The first military use of the Dodge cars occurred in 1916, when a number of touring cars were included in the motor column of the punitive Pancho Villa Expedition, commanded by General John J. Pershing. During the expedition Dodge cars were used alongside Ford Model Ts as both staff cars and reconnaissance vehicles, in the latter role their range, speed, durability and reliability were found to be far superior to horse mounted cavalry. During the campaign, Pershing abandoned his official Buick Six staff car in favour of a smaller but more mobile Dodge.

Upon the US entry to the First World War in 1917, large numbers of Model 30s were ordered by the US Army. The Model 30 was selected as the US Army's standard staff car during the War, and orders were placed for 8,559 soft-top, 3,201 hard-top and 550 two-seat roadster staff cars. Additionally, orders were placed for 9,352 Model 30 light delivery trucks, 1,012 light repair trucks, and a smaller number of ambulances produced on the same chassis.

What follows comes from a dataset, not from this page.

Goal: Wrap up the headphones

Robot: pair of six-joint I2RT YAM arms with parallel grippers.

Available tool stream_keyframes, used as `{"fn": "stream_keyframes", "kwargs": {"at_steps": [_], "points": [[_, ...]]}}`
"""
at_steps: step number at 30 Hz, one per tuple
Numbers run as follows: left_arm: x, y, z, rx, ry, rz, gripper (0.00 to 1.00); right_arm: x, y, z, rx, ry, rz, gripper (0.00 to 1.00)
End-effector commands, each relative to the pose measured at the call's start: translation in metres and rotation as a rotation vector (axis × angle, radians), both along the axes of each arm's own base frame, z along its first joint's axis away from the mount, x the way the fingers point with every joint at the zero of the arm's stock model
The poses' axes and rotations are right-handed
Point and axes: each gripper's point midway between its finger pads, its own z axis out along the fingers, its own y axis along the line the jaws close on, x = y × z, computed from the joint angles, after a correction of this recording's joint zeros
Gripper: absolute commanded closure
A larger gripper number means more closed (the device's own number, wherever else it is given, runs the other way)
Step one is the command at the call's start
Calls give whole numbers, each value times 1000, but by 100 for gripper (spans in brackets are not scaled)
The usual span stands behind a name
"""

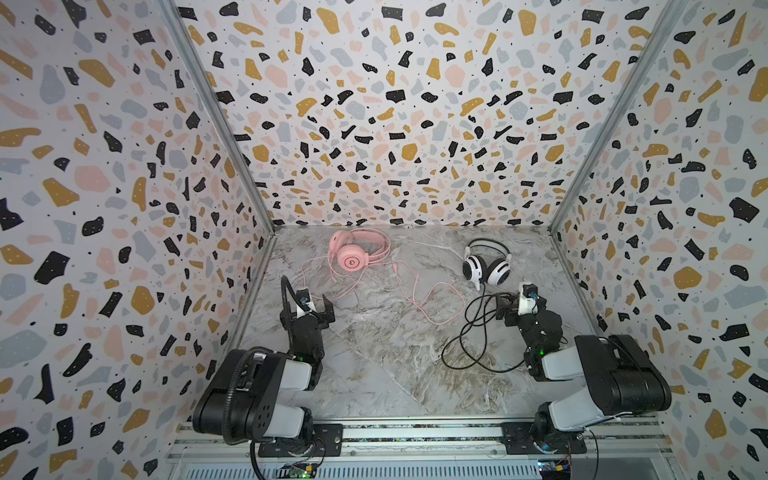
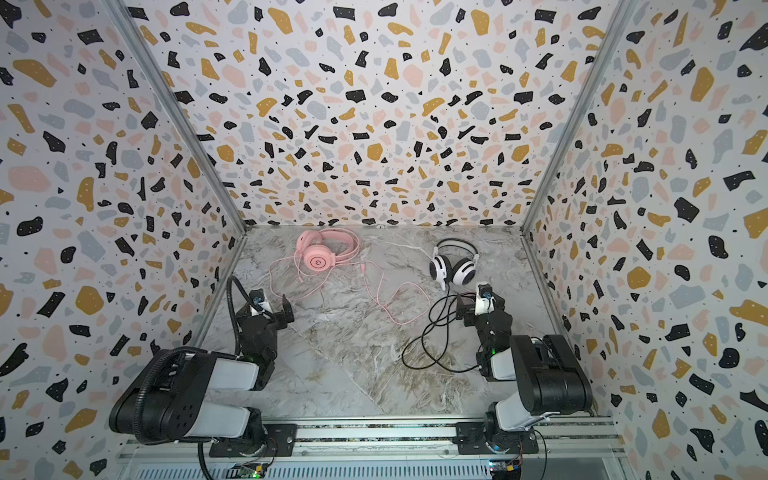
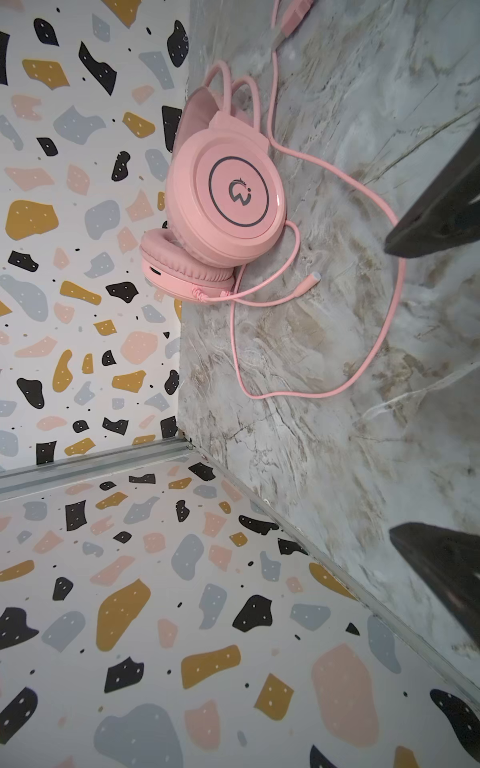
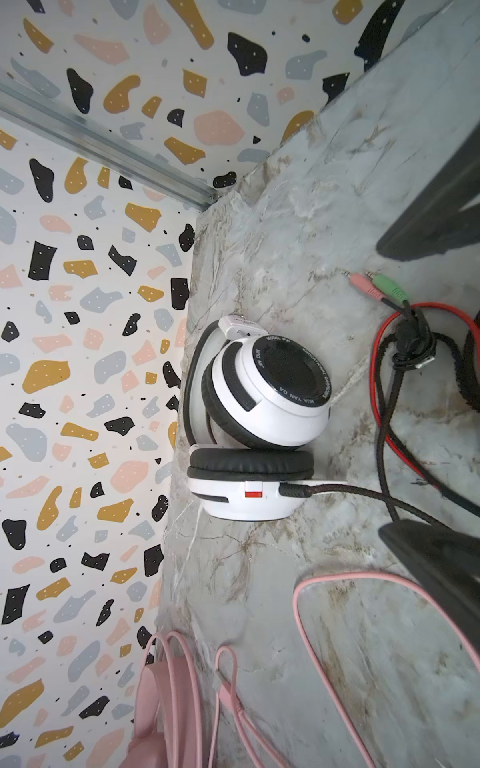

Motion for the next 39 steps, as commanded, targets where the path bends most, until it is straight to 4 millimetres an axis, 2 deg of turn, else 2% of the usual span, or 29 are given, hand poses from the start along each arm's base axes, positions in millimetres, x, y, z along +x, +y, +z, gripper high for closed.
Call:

The light delivery truck, ambulance and light repair truck were based on the Series One commercial vehicle. The light delivery truck was effectively a 1/2-ton pickup truck, the ambulance used the same chassis fitted with a specially built enclosed body. The light repair truck was fitted out with tools, repair equipment and light lifting gear to make field repairs to artillery and motor transport, they differed from the other versions in that they were not equipped with electric starters or lights, instead being started by hand-crank and equipped with paraffin and an acetylene lamp.

The exact number of Model 30s delivered to the US military during the First World War is disputed, but it has been estimated at least 12,000 saw service with the military. 3,390 staff cars and 1,802 light delivery and light repair trucks, and an unknown number of ambulances were delivered to France by November 1918, all two-seat military roadsters were retained in the US. Most Model 30s purchased by the US Army during the War never left the US, a large number were awaiting shipment to Europe at the time of the Armistice.

After the war all Model 30s in Europe were sold, the US government sold those in France to the French government, whilst those in Germany were sold to a British consortium who refurbished them then resold them to the public. Most military Model 30s in America were auctioned off to the public but some were retained in military service, serving until the 1930s.